EXERCISE INSTRUCTIONS: The word "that" occurs in some of the lines below; copy each of those lines.

GIVEN INFORMATION:
# # # #
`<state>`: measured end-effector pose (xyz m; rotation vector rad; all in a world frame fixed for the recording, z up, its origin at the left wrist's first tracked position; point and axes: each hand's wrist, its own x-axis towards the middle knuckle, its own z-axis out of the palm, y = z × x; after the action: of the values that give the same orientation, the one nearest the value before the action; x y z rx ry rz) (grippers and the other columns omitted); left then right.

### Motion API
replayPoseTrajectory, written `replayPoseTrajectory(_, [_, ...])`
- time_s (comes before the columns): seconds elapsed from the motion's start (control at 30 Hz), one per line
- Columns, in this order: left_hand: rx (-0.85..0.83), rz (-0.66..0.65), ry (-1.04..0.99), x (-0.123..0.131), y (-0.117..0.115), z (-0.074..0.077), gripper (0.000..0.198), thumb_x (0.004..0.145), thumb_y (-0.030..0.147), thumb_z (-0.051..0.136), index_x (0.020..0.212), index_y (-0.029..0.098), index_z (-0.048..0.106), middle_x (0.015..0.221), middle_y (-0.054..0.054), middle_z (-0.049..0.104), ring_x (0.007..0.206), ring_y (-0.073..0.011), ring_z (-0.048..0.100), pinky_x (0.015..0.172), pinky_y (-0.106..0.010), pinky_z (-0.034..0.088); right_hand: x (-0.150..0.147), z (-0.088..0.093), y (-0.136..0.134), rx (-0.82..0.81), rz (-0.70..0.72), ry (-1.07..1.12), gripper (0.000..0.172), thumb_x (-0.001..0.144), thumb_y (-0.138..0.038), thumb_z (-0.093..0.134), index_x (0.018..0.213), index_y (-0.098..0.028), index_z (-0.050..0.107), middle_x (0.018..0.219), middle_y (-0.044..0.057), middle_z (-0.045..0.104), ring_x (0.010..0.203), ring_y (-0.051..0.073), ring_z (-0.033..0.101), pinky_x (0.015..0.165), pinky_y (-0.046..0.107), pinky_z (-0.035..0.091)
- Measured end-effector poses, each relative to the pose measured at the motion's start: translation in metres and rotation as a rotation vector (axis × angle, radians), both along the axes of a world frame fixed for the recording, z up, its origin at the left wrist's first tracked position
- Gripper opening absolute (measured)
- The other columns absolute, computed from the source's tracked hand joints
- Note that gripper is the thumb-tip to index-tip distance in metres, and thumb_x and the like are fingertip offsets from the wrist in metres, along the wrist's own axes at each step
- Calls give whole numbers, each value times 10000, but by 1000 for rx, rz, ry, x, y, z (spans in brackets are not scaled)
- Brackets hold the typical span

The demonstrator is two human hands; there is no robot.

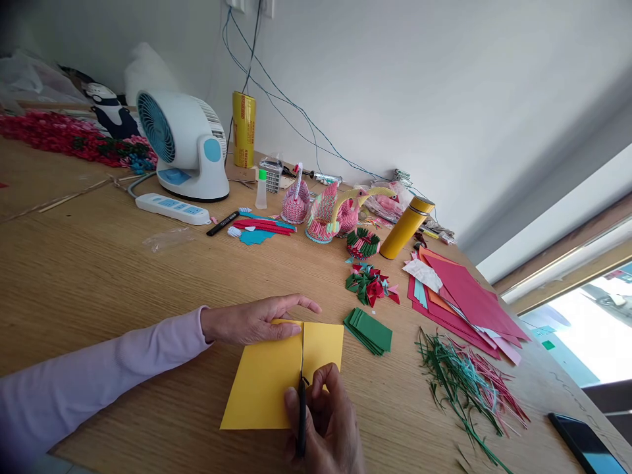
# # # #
SOLUTION TO THE PROBLEM:
`<state>`: measured end-effector pose (xyz m; rotation vector rad; all in a world frame fixed for the recording, z up, its origin at the left wrist's first tracked position; point and axes: each hand's wrist, its own x-axis towards the middle knuckle, its own z-axis out of the palm, y = z × x; after the action: of the values that give the same orientation, the one nearest the value before the action; x y z rx ry rz) (grippers and the other columns omitted); left then right.
- Note that gripper is the thumb-tip to index-tip distance in metres, and thumb_x and the like are fingertip offsets from the wrist in metres, along the wrist's own axes at each step

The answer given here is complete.